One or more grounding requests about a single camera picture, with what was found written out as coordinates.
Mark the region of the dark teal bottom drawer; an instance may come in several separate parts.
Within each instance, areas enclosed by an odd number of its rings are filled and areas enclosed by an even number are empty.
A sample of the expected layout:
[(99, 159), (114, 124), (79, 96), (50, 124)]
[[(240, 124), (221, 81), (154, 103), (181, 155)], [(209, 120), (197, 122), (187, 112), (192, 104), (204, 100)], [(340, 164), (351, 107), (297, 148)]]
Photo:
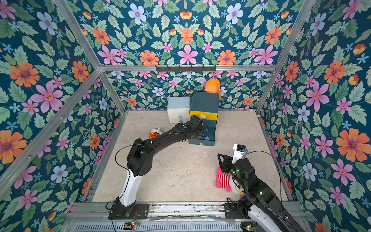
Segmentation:
[(215, 128), (206, 128), (202, 131), (201, 138), (189, 139), (190, 145), (209, 146), (215, 145)]

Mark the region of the yellow top drawer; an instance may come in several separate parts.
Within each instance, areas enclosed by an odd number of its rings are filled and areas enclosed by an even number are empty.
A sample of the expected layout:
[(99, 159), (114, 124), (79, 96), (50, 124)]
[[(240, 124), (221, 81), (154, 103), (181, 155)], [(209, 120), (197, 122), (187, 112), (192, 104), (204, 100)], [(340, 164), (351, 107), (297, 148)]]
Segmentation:
[(199, 119), (202, 120), (217, 121), (218, 113), (190, 111), (190, 117), (192, 116), (197, 116)]

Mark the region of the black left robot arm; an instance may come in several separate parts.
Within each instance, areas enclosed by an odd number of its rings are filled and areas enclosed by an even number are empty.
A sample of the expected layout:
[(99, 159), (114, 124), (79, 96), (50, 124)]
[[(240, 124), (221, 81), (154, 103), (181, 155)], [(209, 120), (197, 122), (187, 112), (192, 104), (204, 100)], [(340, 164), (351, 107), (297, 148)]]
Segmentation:
[(142, 178), (150, 172), (153, 166), (153, 157), (165, 148), (190, 139), (203, 139), (210, 133), (206, 123), (197, 116), (192, 116), (189, 121), (176, 124), (170, 130), (151, 139), (137, 139), (129, 146), (126, 166), (120, 167), (127, 170), (125, 185), (117, 197), (117, 204), (128, 208), (135, 204), (136, 195)]

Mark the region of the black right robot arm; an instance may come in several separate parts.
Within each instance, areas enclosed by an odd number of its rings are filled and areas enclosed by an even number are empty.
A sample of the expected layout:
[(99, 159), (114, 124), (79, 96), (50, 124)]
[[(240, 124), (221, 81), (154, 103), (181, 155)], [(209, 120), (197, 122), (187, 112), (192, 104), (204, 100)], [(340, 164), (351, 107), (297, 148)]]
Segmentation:
[(231, 174), (233, 184), (241, 187), (243, 195), (236, 202), (227, 199), (226, 218), (249, 218), (257, 225), (258, 232), (303, 232), (304, 229), (283, 207), (276, 193), (255, 173), (248, 159), (235, 163), (232, 157), (218, 154), (219, 167)]

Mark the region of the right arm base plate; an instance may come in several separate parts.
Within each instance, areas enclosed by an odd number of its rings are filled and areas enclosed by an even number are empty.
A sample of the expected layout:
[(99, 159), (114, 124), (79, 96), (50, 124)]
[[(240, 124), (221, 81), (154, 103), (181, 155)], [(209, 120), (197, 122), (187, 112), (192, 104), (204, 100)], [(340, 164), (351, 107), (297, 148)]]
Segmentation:
[(242, 213), (240, 213), (237, 209), (237, 206), (232, 203), (224, 204), (224, 212), (225, 218), (228, 219), (249, 219), (248, 216), (244, 216)]

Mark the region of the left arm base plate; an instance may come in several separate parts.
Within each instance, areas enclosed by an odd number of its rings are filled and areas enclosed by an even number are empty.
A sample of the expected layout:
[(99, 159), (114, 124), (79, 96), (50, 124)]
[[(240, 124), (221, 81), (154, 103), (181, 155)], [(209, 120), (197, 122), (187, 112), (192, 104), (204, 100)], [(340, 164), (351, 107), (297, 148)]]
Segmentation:
[(149, 213), (149, 204), (134, 203), (128, 207), (123, 206), (121, 202), (114, 203), (111, 207), (109, 219), (146, 219)]
_ _ _ _ _
▶ _What you have to do_
Where a line of the material holds the word "left", copy that line.

▶ _Answer space_
Mark the region of the black left robot arm; an instance may come in several separate parts.
Mark the region of the left arm base plate; an instance may come in several separate parts.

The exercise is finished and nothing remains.